● **What to work on**: Beginning at the line containing "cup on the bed", repeat each line below exactly up to and including the line containing "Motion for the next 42". Do not repeat the pictures.

● **Data for analysis**:
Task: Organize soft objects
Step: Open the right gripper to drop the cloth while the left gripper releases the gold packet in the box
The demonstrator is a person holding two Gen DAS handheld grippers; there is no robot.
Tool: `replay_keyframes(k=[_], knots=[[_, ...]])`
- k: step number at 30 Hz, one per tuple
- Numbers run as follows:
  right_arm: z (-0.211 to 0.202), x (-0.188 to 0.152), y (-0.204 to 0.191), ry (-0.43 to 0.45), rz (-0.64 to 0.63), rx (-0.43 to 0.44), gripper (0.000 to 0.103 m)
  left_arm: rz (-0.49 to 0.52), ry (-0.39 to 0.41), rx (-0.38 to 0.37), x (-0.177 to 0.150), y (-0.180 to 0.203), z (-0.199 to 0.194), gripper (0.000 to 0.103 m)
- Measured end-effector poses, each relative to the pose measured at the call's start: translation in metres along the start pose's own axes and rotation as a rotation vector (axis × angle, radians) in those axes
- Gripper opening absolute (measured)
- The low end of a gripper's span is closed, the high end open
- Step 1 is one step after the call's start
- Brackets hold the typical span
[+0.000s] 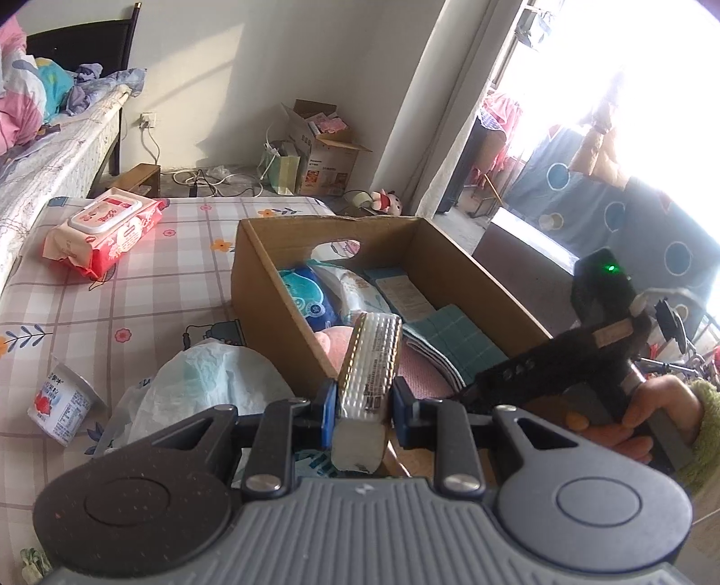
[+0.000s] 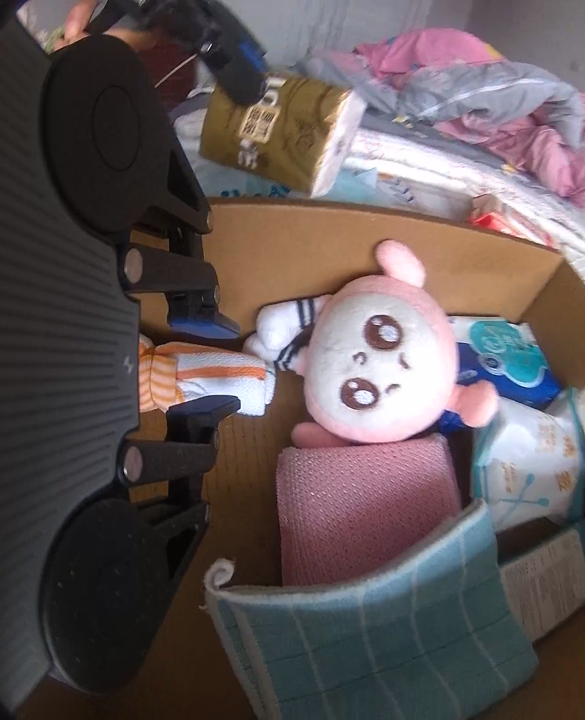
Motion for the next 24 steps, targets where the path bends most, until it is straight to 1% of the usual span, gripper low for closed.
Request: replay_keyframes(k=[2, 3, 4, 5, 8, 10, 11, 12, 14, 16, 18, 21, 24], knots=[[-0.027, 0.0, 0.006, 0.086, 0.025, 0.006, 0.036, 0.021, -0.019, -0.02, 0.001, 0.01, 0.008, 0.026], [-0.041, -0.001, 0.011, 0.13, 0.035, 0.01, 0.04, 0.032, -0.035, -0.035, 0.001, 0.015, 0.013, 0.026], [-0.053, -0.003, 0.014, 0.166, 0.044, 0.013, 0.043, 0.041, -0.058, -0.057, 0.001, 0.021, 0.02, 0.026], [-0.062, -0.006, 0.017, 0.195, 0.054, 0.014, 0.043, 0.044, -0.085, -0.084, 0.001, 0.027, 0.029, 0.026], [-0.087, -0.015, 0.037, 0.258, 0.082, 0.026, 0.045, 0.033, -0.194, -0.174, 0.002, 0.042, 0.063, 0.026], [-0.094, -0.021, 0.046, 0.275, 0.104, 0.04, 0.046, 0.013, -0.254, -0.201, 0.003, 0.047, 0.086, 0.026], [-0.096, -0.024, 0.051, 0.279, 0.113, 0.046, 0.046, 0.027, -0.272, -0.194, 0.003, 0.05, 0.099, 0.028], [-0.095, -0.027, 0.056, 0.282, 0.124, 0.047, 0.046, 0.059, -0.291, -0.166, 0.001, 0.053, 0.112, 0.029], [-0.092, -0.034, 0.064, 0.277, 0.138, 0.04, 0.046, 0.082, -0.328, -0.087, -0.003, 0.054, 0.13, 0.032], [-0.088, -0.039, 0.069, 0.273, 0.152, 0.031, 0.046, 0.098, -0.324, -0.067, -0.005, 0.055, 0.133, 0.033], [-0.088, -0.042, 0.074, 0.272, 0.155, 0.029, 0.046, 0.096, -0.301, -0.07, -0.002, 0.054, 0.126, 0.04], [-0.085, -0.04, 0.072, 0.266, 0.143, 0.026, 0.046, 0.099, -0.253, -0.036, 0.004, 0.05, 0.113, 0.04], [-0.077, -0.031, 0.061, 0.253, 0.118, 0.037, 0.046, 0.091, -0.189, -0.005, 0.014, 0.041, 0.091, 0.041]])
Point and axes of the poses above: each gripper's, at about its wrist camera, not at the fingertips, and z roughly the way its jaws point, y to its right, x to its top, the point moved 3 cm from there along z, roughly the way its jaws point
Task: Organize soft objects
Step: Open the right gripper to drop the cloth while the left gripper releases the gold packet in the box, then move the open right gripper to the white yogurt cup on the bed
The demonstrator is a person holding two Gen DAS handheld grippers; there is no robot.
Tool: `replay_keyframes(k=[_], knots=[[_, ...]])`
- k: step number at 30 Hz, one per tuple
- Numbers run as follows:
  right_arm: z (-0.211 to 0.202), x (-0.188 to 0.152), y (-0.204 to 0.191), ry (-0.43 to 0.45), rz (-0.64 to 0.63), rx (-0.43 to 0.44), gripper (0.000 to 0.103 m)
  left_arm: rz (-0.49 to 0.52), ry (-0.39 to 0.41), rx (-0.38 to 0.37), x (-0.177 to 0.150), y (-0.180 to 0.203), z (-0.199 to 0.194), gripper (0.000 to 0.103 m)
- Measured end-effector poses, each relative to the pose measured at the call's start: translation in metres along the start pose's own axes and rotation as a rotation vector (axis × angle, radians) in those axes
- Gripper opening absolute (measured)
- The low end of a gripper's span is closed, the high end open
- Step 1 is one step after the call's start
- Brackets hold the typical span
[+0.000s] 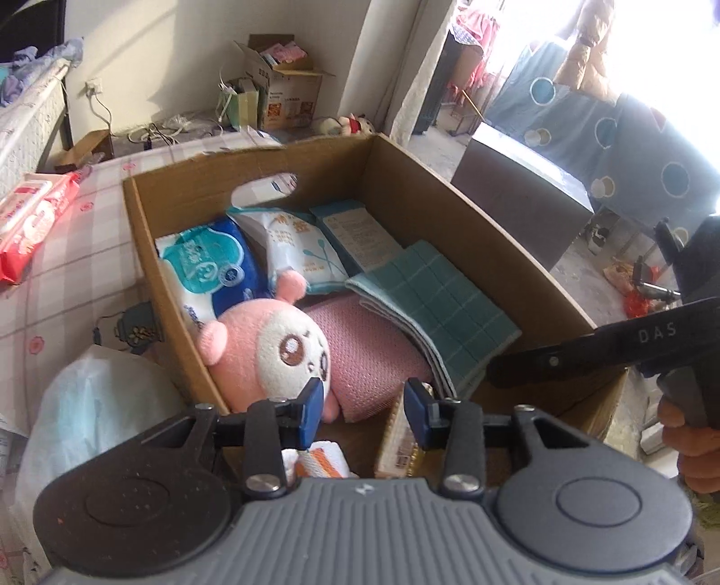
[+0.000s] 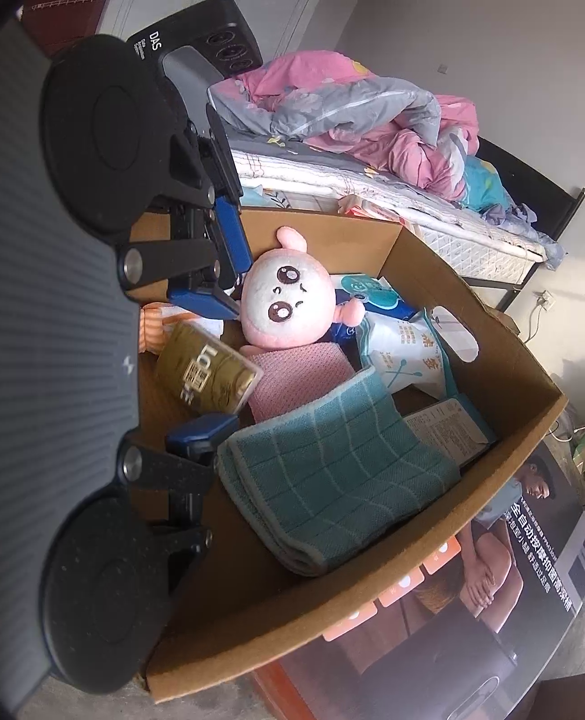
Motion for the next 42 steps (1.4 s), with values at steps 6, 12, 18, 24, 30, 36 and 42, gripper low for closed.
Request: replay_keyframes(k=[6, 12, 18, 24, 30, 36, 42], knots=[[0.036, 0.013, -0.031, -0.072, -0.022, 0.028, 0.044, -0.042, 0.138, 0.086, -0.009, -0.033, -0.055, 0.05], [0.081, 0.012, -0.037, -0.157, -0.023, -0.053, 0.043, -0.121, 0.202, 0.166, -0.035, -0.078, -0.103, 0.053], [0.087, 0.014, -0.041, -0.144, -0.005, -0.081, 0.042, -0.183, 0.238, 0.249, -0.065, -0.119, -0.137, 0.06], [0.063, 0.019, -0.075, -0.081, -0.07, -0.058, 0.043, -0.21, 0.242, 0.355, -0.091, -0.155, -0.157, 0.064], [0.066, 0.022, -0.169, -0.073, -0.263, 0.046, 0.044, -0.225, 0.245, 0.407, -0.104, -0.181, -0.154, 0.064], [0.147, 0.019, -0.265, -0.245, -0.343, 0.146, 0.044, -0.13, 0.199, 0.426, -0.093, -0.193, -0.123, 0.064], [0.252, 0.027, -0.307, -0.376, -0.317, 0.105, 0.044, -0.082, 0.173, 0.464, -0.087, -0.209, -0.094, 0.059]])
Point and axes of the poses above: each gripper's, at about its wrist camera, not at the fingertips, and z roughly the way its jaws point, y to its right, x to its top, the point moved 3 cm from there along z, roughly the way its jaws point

● **Finished exercise**:
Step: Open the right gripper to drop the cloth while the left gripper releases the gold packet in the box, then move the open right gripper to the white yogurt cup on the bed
The demonstrator is a person holding two Gen DAS handheld grippers; there is no robot.
Tool: `replay_keyframes(k=[_], knots=[[_, ...]])`
- k: step number at 30 Hz, one per tuple
- Numbers run as follows:
  right_arm: z (-0.211 to 0.202), x (-0.188 to 0.152), y (-0.204 to 0.191), ry (-0.43 to 0.45), rz (-0.64 to 0.63), rx (-0.43 to 0.44), gripper (0.000 to 0.103 m)
  left_arm: rz (-0.49 to 0.52), ry (-0.39 to 0.41), rx (-0.38 to 0.37), x (-0.177 to 0.150), y (-0.180 to 0.203), z (-0.199 to 0.194), gripper (0.000 to 0.103 m)
- Measured end-effector poses, each relative to the pose measured at the call's start: translation in metres along the start pose's own axes and rotation as a rotation vector (axis × angle, radians) in those axes
- Gripper opening absolute (measured)
- The low end of a gripper's span is closed, the high end open
- Step 1 is one step after the call's start
- Brackets hold the typical span
[+0.000s] 
[+0.000s] 
Motion for the next 42 steps (1.4 s), with values at steps 6, 12, 18, 24, 30, 36 and 42, gripper low for closed.

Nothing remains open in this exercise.